Sometimes, an architectural property is an absolute necessity for a system to possess in large quantities for the environment in which it is to be used. As a rather trivial example, it should probably not come as a surprise to learn that a high degree of scalability is required of systems that operate on a large scale, for example with billions of components distributed across a network. Should a design mistake be made, either by neglecting to adopt a constraint which induces large degrees of scalability (and for which there exists no other constraint which can induce a similar degree of it), or by selecting a constraint which severely reduces scalability, systems conforming to such an architectural style will fail to scale, and therefore, as objectively as one can determine, be a failure. Again, no amount of hype will prevent this from happening.

As a more concrete example, let's look at the visibility property. It is a property which all successful systems deployed on the Internet that I'm familiar with, exhibit in spades. The bulk of the visibility exhibited by each of these systems derives from their use of a coordination language, where each new software component added to the system uses the same coordination language as every other component. This permits intermediary components, such as firewalls, to understand the interactions as well as the sender and server components, and explains why those firewalls are able to do their job. Web services are not built with a coordination language, and their visibility is greatly reduced because of it, removing the ability of firewalls to do their job. Once again, no amount of hype will replace this lost visibility.

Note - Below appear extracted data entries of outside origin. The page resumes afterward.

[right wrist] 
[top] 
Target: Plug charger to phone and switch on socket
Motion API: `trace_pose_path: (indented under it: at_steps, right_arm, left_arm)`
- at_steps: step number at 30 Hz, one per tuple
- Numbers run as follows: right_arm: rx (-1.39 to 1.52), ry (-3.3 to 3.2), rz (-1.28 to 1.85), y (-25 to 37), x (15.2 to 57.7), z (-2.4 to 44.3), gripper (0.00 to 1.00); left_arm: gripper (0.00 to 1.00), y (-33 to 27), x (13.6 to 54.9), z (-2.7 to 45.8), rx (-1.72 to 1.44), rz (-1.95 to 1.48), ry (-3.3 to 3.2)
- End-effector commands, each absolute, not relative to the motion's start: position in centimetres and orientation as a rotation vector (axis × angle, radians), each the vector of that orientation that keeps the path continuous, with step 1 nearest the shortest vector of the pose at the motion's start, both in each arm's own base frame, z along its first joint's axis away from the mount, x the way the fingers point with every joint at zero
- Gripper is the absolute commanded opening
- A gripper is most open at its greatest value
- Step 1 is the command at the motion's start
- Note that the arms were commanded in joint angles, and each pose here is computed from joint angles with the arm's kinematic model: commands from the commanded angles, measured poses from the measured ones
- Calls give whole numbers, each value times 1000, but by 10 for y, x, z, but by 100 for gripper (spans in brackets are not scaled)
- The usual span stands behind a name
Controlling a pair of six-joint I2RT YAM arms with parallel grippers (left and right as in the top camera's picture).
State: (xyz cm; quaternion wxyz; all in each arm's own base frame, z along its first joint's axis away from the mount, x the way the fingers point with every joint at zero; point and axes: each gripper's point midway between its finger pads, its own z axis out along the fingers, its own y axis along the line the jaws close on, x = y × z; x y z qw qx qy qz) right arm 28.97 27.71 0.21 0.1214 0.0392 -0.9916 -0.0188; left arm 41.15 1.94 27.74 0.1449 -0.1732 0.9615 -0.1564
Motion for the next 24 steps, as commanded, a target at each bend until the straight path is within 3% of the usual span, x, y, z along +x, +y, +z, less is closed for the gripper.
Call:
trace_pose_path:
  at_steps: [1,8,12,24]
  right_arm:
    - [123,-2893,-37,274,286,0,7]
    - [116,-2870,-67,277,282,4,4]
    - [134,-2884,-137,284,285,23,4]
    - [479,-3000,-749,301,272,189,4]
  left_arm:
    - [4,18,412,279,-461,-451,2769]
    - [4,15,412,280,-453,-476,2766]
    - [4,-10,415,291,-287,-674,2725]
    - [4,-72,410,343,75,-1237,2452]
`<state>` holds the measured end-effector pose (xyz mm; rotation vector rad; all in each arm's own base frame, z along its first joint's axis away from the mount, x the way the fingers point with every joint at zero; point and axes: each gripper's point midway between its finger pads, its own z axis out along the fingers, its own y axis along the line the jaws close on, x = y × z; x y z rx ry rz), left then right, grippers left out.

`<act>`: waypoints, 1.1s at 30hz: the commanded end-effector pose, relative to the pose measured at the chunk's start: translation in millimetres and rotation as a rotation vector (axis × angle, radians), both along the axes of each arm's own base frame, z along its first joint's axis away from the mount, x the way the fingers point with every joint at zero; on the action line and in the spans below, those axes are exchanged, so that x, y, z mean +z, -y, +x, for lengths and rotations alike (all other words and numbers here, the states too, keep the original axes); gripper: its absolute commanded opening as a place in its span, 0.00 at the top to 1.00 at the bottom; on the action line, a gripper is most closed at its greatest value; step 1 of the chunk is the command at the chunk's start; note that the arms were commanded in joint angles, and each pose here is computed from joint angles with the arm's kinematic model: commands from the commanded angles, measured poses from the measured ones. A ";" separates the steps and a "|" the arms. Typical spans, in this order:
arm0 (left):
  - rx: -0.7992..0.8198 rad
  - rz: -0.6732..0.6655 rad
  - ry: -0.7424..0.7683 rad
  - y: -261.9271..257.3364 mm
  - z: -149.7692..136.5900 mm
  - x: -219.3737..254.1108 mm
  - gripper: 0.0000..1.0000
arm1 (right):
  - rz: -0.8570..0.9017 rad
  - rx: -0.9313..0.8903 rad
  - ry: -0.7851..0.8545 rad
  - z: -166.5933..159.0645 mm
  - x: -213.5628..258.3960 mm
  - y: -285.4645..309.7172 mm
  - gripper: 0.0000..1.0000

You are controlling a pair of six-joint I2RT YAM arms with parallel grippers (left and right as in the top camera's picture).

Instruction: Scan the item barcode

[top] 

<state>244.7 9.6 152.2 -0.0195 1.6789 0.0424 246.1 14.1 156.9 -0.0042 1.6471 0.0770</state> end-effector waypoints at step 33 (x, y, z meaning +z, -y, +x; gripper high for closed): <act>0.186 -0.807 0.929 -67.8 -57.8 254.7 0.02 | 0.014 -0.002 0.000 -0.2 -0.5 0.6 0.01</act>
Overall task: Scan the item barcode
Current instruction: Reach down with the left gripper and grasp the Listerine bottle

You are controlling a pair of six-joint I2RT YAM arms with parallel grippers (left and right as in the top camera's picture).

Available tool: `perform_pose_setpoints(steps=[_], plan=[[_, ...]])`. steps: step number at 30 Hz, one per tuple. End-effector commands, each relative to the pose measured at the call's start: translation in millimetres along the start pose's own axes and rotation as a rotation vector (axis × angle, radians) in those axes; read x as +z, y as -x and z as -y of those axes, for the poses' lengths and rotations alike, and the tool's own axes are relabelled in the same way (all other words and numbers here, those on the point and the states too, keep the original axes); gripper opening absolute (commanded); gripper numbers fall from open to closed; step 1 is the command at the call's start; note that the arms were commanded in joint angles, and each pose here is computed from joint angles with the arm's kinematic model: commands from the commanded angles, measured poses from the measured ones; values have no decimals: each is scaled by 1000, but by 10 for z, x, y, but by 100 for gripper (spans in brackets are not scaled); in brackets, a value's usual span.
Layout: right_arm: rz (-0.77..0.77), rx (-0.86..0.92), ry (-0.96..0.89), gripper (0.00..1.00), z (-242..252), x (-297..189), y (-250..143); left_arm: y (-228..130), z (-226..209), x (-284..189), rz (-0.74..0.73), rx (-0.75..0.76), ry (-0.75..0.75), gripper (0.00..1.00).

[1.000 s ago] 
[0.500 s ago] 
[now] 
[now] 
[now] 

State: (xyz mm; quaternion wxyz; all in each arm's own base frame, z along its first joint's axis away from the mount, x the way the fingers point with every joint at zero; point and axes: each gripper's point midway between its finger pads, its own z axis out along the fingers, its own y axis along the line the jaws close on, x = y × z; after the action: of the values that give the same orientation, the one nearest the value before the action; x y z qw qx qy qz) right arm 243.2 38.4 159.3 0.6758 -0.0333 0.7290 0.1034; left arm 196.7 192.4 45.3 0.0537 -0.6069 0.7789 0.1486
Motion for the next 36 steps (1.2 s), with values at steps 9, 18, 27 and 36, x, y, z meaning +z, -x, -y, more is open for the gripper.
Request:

So while hype is almost always a positive force that can aid in acceleratating adoption, it is not, unfortunately, an architectural constraint, and therefore cannot induce any useful architectural properties. It is not a sufficient condition for success.

Hopefully this explains the two main reasons why I've taken such a strong position against the current approach to Web services. First, bad design cannot be masked. And second, that Web services' lack of use of a coordination language is an example of bad design.

What say ye?


2003-04-02 11:16:23
I thought SOAP was billed as "firewall invisible" from the get-go. It could run over port 80 and be mostly indistinguisable from regular web traffic at the firewall level.

This was big bonus I thought. Developers could do interesting (and probably dangerous) without the networks security folks being able to shut you down.


With a little apache and proxy configuring, it would be possible to serve regular httpd requests and a soap web service on the same website, port, and url.

heh heh heh.

2003-04-02 12:15:14
Yep, you're right; it was, and continues to be, billed that way. The problem is that this is a bug, not a feature. Firewalls exist for a reason, and are backed by big corporate IT dollars to do a job. Any attempt to bypass that job is doomed in the medium/long term.

What needs to be done is to try to accomplish the task while being friendly with the firewall. That means, at least for the Web, using HTTP methods to get stuff done, not other kinds of methods that the firewalls don't know about (e.g. all those defined in WSDL documents).

2003-04-02 13:58:21
I agree with your general point, but...
What bothers me is the equation of the hype about web services with a particular implementation of web services (i.e. the SOAP stack). What I find exciting is the IDEA of web services -- new services built by loose coordination of remote data resources.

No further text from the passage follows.